The Photoelectric Effect in Silicon Image Sensors: A Defense [Part: 1]

I was once told that the photoelectric effect, whereby an electromagnetic photon is absorbed by a material producing the liberation of an electron from the material's valence band into the conduction band, was not important, was "irrelevant" and indeed incorrect for silicon or semiconductor image sensor technologies.


In the forthcoming set of blogs I will point to academic literature in engineering, literature and textbooks from solid-state physics, various significant international high-profit companies, textbooks author'ed in part by University of Edinburgh academics and indeed University of Edinburgh undergraduate notes, to help put forward the correct interpretation.

Now, for my part, I've often had dynamic and heated debates regarding various topics in science, however I have never been told that I was 'digging yourself a hole', when there is clearly a miscommunication and indeed a lack of interpretation of sources. I was left with a rather angry sense of being unable to defend my views despite many primary sources to back myself up and indeed an overwhelming sense that the 'expert' in question was thinking of vacuum tube technologies rather than modern solid-state image sensors. At the time it was difficult as this 'expert' agreed that the photon liberates an electron from the valance band to conduction band, and therefore accepted the physical mechanism we were discussing, but not its name.

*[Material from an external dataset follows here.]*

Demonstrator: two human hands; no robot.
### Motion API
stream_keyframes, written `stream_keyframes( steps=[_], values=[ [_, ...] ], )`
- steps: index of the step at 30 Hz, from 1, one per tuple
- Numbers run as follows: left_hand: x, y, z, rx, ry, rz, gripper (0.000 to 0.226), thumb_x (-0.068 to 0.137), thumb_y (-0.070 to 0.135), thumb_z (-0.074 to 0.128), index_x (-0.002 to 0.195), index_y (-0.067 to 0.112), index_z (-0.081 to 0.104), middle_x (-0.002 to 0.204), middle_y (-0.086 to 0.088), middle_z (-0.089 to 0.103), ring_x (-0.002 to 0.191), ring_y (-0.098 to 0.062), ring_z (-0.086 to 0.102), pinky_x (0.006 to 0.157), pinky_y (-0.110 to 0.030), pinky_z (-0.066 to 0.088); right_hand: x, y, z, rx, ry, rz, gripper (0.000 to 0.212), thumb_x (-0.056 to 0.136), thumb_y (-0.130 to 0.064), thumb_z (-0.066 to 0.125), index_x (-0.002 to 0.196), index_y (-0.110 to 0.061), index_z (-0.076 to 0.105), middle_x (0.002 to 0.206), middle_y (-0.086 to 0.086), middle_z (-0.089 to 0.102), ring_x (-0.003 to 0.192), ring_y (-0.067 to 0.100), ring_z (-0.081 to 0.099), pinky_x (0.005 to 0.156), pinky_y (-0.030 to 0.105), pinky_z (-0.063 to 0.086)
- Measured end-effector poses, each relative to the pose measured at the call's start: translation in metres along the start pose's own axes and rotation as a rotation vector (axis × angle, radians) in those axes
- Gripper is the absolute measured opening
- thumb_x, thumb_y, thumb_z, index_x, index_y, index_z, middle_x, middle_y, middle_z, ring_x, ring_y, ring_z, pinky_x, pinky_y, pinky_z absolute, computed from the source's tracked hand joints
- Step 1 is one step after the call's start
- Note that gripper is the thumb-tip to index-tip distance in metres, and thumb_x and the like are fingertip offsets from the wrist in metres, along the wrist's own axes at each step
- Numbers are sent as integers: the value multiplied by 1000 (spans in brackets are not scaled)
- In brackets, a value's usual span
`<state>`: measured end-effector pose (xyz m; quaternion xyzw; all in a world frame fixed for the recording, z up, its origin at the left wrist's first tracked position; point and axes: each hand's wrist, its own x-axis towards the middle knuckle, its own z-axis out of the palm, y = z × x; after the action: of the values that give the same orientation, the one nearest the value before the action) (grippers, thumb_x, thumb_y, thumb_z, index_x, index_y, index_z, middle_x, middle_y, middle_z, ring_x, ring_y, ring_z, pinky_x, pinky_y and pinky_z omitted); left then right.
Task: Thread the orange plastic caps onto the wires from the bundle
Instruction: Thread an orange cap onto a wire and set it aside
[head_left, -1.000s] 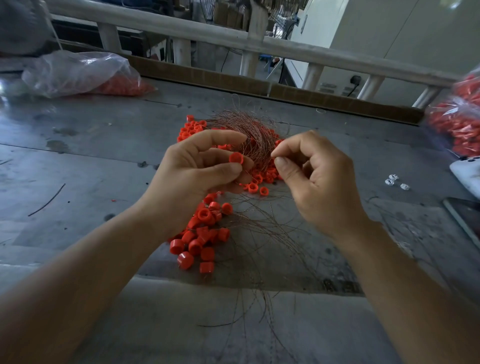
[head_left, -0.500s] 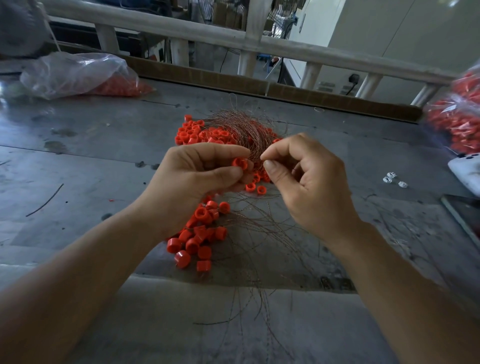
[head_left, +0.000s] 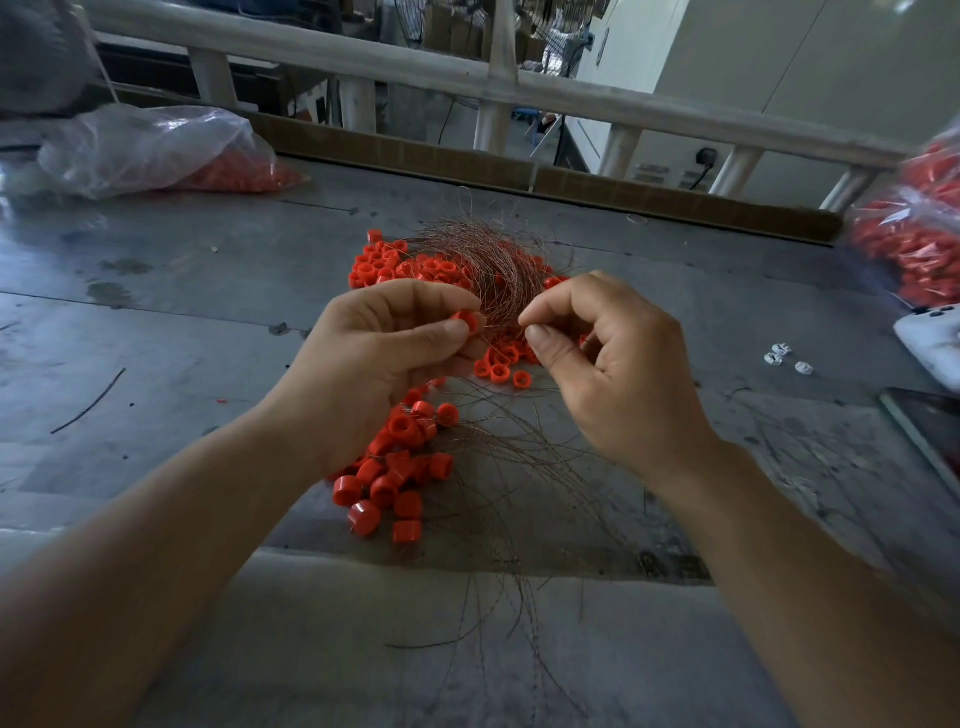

Indeed no other name, that one could look up to rectify their knowledge base, was forthcoming.

So naturally the question arises:

- " If they agree on the mechanism, but not on the name of this process, then what process and name of that process is responsible for the optical to electrical signal conversion, at the quantum level, occurring in any solid-state image sensor, photo diode, or optical communications receiver? "

To start things off, lets look at the solid-state physics:

Source: "Subatomic Physics", 3rd edition, E. Henley and A. Garcia, World Scientific, 2007, ISBN-10: 981-270-056-0, pages 45

- " Photons interact with matter chiefly by three processes:

1) Photoelectric Effect

2) Compton Scattering

3) Pair Production "

- Notice, they list only three processes, therefore if we take this 'expert's opinion that optical to electrical conversion in solid-state image sensors is *not* the photoelectric effect, then he must be saying it is due to one of these other processes, namely Compton Scattering or Pair Production. So if that is the case, as he excluded the photoelectric effect, lets look into that these processes are:

- 1) Photoelectric Effect: " In the photoelectric effect, the photon is absorbed by an atom, and an electron from one of the shells is ejected. At low energies, below tens of keV, the photoelectric effect dominates, the Compton effect is small , and pair production is energetically impossible. Two of the three processes, photoelectric effect and pair production eliminate the photons undergoing interaction. "

- 2) Compton Scattering: " In the Compton effect, the photon scatters from an atomic electron. In Compton scattering, the scattered photon is degraded in energy. "

- 3) Pair Production: " In pair production, the photon is converted into an electron-positron pair. At an energy of (2)(m)(c^2), pair production becomes possible and it soon dominates completely. Two of the three processes, photoelectric effect and pair production eliminate the photons undergoing interaction. "

- So, I would say we can eliminate pair production very quickly, a) based on the high energy required which is more of a Gamma Ray or X-Ray energy level, and b) do CMOS image sensors work by a process that generates positrons. I hardly think so...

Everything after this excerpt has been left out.